▶ [Problem]
Find the line with "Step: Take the" in the records below. Copy it and every line after it, up to and including the line with "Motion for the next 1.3".

▶ [Items listed in a dataset]
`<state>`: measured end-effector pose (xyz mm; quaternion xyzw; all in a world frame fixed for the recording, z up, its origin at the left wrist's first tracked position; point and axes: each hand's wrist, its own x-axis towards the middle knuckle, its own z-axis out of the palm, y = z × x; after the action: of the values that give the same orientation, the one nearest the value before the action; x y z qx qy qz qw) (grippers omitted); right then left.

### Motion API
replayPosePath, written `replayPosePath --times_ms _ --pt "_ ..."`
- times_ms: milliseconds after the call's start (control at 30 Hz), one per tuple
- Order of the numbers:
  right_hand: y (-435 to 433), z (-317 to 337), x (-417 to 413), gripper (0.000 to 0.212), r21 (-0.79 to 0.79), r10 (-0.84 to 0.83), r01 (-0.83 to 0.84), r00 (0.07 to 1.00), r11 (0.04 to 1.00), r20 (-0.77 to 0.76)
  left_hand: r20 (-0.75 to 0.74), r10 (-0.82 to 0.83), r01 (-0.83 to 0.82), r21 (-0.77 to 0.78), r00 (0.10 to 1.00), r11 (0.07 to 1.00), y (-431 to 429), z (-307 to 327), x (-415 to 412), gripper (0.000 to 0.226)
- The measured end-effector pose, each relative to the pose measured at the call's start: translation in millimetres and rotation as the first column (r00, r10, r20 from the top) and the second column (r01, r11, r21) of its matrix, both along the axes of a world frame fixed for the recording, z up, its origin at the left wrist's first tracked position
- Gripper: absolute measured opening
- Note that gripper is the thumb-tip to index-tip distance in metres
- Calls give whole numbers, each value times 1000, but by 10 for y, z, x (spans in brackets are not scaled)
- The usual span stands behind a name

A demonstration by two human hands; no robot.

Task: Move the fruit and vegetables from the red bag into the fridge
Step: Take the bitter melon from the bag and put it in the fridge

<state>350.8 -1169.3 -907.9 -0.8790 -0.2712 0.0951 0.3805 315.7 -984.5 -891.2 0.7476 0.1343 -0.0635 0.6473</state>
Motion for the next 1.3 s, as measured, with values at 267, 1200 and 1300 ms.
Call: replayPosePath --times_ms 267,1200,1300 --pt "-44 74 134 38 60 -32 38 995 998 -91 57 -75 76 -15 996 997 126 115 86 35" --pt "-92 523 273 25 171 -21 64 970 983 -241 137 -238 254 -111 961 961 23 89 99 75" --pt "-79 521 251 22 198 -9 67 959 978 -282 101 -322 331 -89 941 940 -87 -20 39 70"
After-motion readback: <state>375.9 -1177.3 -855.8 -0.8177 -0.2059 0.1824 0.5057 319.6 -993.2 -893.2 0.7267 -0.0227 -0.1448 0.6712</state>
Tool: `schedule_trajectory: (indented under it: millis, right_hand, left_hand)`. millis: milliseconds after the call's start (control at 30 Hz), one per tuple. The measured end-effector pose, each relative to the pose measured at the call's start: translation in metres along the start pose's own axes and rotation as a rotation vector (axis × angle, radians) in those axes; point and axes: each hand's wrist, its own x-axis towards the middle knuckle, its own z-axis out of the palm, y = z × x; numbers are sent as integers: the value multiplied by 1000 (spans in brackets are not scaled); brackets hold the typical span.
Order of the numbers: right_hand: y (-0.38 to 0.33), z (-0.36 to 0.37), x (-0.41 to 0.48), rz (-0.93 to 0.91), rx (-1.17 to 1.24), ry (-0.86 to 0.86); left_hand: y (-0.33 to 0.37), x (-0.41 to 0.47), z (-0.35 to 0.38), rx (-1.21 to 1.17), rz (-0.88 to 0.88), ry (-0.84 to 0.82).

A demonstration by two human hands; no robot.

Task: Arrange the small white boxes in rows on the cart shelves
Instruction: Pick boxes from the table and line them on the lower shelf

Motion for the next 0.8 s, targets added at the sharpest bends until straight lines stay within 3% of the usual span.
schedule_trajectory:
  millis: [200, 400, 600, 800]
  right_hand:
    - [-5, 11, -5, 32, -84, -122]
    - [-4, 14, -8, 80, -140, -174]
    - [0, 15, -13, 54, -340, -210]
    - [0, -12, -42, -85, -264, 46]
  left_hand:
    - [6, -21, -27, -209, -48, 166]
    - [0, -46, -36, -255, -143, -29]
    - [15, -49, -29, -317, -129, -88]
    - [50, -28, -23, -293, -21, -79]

▶ [Exercise solution]
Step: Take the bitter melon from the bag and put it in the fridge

<state>350.8 -1169.3 -907.9 -0.8790 -0.2712 0.0951 0.3805 315.7 -984.5 -891.2 0.7476 0.1343 -0.0635 0.6473</state>
Motion for the next 1.3 s, as measured, with values at 267, 1200 and 1300 ms.

This answer has been given in full.